SOEP-IS in 6 steps

In this section we provide a brief guide describing the basic work with SOEP-IS. Data users who have never worked with the SOEP before can follow these steps relatively easily to gain initial experience with the SOEP-IS. Of course, the best way to use SOEP-IS data depends on the research project and individual approaches to working with the data. The following guide only offers basic tools to use the data quickly and easily. The statistical software used is Stata, but the principles can be applied in eny common software for data processing.

Note: This is not a tutorial for statistical software. Basic knowledge of Stata is assumed.

1. Data delivery and datasets

The standard data formats in which SOEP-IS data are delivered are Stata (.dta) and SPSS (.sav).
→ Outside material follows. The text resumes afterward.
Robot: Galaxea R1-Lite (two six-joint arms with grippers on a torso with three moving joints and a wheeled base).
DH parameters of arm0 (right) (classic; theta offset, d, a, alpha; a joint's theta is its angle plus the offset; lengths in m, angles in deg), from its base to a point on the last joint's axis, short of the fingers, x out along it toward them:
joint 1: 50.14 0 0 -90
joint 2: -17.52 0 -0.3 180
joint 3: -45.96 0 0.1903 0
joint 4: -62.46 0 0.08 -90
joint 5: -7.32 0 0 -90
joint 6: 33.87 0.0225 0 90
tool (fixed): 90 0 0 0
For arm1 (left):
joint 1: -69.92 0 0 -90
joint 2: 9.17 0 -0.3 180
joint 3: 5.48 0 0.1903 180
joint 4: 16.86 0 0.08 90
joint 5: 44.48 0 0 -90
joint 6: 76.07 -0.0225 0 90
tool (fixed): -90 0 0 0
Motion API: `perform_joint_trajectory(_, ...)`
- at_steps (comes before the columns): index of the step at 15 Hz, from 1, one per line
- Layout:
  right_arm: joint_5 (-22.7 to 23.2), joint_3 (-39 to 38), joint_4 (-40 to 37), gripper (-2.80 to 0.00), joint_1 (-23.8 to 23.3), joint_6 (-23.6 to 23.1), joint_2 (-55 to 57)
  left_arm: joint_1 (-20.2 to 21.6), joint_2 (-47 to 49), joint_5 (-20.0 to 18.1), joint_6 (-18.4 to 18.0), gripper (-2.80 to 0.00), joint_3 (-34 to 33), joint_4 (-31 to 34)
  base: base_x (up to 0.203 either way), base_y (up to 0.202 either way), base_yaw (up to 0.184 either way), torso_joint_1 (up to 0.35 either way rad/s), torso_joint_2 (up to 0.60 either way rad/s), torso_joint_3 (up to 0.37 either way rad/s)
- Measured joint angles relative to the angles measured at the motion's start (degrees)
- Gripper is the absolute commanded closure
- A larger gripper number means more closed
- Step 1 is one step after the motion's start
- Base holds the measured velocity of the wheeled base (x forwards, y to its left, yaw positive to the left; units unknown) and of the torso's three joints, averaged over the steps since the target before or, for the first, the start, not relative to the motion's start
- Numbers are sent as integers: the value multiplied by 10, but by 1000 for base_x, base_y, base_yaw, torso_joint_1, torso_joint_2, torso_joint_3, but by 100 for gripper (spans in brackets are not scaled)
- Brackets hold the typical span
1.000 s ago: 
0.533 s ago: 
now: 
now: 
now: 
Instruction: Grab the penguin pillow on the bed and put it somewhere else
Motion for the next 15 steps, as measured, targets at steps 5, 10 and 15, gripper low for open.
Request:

The datasets are stored with English and German labels. However, all datasets in the various formats are located in the respective folders without subdirectories. Probably not all datasets are relevant for your research. For a quick overview, we have listed a short description and brief information on each dataset, that is included in the data delivery (version 2024):

Dataset Name	Explanation	Years	Unique identifiers	Note
bioagel	Variables from the Modules of Questions on Children	2003 - current	pid pidresp syear
biobirth	Birth Biography of Female and Male Respondents	N/A	pid
biol	Variables from the Biography Questionnaire	1999 - current	pid syear
bioparen	Biography Information for Respondents‘ Parents	N/A	pid
calvi	Information on CALVI Interviews	2024	pid syear	Additional information on interviews in CALVI mode
cognit	Data on cognitive potential	2014, 2018	pid syear	Data from specific innovative modules
dips3_calls	DIPS Daily-Level Data	2022	pid n_days n_call	Data from specific innovative modules
dips3_daily	DIPS Hourly-Level Data	2022	pid n_days	Data from specific innovative modules
dips3_hourly	DIPS Call Data	2022	pid n_days n_hour	Data from specific innovative modules
fgz	FGZ exclusive Variables (Social Cohesion Panel)	2020	pid
hbrutto	Household-related Gross File	1998 - current	hid syear
hgen	Household-related Status and Generated Variables	1998 - current	hid syear
hl	Variables from the Household Questionnaire	1998 - current	hid syear
hpath	Household-related Meta-dataset	N/A	hid	only cid, hid and sample1 included
hpathl	Household-related Meta-dataset (long)	1998 - current	hid syear
ibip_parent	Bonn Intervention Panel (Parents)	2014 - 2020	pid pidresp syear	BIP specific dataset
ibip_pupil	Bonn Intervention Panel (Students)	2014 - 2020	pid syear	BIP specific dataset
idrm	Data from Innovative DRM Module	2012 - 2015	pid syear aktnr	Data from specific innovative modules
idrm_esm	Data from Innovative DRM/ESM Module	2014	N/A	Data from specific innovative modules
iesm	Data from Innovative IESM Module	2014	pid esm_z	Data from specific innovative modules
ilanguage	Innovative Language Modules	2012, 2013, 2016, 2017, 2019	pid syear fspr_id sk_id langatt_id	Data from specific innovative modules
ilottery	Innovative Lottery Experiment	2016	pid1 pid2	Data from specific innovative modules
inno	Variables from the Innovation Modules	2011 - last	pid syear	Data from most innovative modules
inno_h	Variables from the Innovation Modules on Household Level	2014, 2015, 2017, 2018	hid syear	Data from innovative modules that were surveyed at household level and are thus not included in “inno”
intv	Information on Interviewers	2011 - current	intid syear
irisk	Person-related Data from Innovative RISK Module	2014	N/A	Data from specific innovative modules
kidlong	Variables on Children in the Household	1998 - current	pid syear
pbrutto	Person-related Gross File	1998 - current	pid syear
pgen	Person-related Status and Generated Variables	1998 - current	pid syear
pl	Variables from the Individual Question Module	1998 - current	pid syear
ppath	Person-related Meta-dataset	N/A	pid
ppathl	Person-related Meta-dataset (long)	1998 - current	pid syear

Please note that there was no SOEP-IS survey in 2021. For simplification, this is not considered in the “Years” column.

2. Finding what you need

You now have an overview of the various datasets and can search for the variables required. SOEP-IS comes with a lot of variables and also similar information in different datasets. For example, income related data can be found in pl or in pgen. Which variables should be used? While this of course depends on the individual research work, there are different approaches to find out which variables should be used. It might be useful to incorporate difference approaches into the work with the data. Some possible ways of finding variables or information on the variables are described below. Not all of them are always necessary, but they offer different advantages and disadvantages.

1. Search in the datasets

Probably the most intuitive way to find variables is to open the dataset and search for keywords in the variable labels. However, this approach might be difficoult because it is unclear which datasets you need, which words are included in the labels and also because similar information might exist in several datasets.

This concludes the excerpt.